Engaging with Supportive Resources
There are a range of experts and resources that can provide the following support:
Nutritional Counseling: Work with an Accredited Practicing Dietitian who specializes in pediatric feeding disorders and understands ARFID. They can help your family develop a structured and individualized meal plan, starting with the foods your child already accepts and then moving towards nutritional adequacy. Dietitians can also discuss specific supplements to fill gaps while your child explores new foods and provide education and support to parents and caregivers regarding mealtime strategies and food exposure techniques.
Family-Centered Therapy: Engage in therapy sessions that involve the child, parents, and other family members. This approach helps address the psychological and social aspects of ARFID, providing guidance on creating a supportive mealtime environment and implementing effective strategies to help the child gradually expand their food repertoire.
Occupational Therapy: An occupational therapist can assess the child’s sensory processing and related behaviors, developing a tailored treatment plan to address any underlying sensory challenges that may be contributing to the ARFID.
Support Groups: Connect with other families navigating ARFID through local or online support groups. Sharing experiences, strategies, and resources can provide invaluable peer-to-peer support and a sense of community.
It’s important to note that treatment approaches may vary based on each child’s individual needs and specific circumstances. A comprehensive evaluation by a healthcare professional experienced in treating ARFID is essential to develop an individualized treatment plan. This plan should consider the child’s medical history, nutritional status, psychological factors, and any underlying conditions or comorbidities.
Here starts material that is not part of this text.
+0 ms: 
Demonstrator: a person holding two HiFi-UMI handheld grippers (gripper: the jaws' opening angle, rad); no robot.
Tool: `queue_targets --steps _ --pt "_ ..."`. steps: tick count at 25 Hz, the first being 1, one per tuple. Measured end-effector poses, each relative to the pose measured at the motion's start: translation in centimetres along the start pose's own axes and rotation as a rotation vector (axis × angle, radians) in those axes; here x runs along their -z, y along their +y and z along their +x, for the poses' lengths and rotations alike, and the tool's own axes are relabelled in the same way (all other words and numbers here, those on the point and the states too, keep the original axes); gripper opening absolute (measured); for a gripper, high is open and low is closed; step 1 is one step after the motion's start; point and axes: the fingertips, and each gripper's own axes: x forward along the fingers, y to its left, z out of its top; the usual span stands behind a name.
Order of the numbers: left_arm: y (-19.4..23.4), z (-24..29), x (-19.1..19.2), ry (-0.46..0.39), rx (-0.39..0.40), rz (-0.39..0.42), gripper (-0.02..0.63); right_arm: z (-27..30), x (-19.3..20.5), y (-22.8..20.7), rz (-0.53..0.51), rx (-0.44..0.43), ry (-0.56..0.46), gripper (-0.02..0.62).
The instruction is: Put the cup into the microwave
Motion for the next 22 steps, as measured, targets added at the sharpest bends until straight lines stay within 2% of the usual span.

ARFID treatment can be gradual and long-term, requiring patience, consistency, and ongoing support. It is essential to watch the child’s growth and nutritional well-being, making gentle adjustments to the treatment plan as their unique progress unfolds. In this nurturing journey, every small step forward is a victory; together, we build a brighter, healthier future.
Conclusion
Navigating the challenges of ARFID can be a daunting task for families, but with the right support and understanding, it is possible to help children and adults develop a healthier relationship with food. By seeking professional guidance, engaging in family-centered therapy, and fostering a supportive mealtime environment, individuals with ARFID can overcome their fears and restrictions, ultimately improving their physical and mental well-being.
Remember, ARFID is a complex condition that requires patience, empathy, and a personalized approach. With the right resources and a team of dedicated professionals, families can navigate this journey and empower their loved ones to thrive. Stay informed, seek support, and celebrate every small victory along the way.
References
American Psychiatric Association. (2022). Diagnostic and statistical manual of mental disorders: DSM-5-TR. American Psychiatric Association Publishing. https://doi.org/10.1176/appi.books.9780890425787
Hay, P., Mitchison, D., Collado, A. E. L., González-Chica, D. A., Stocks, N., & Touyz, S. (2017). Burden and health-related quality of life of eating disorders, including Avoidant/Restrictive Food Intake Disorder (ARFID), in the Australian population. Journal of eating disorders, 5(1), 1-10.
Łoboş, P., & Januszewicz, P. (2019). Food neophobia in children. Pediatric Endocrinology Diabetes and Metabolism, 25(3), 150-154.
Powell, F. C., Farrow, C. V., & Meyer, C. (2011). Food avoidance in children. The influence of maternal feeding practices and behaviours. Appetite, 57(3), 683-692.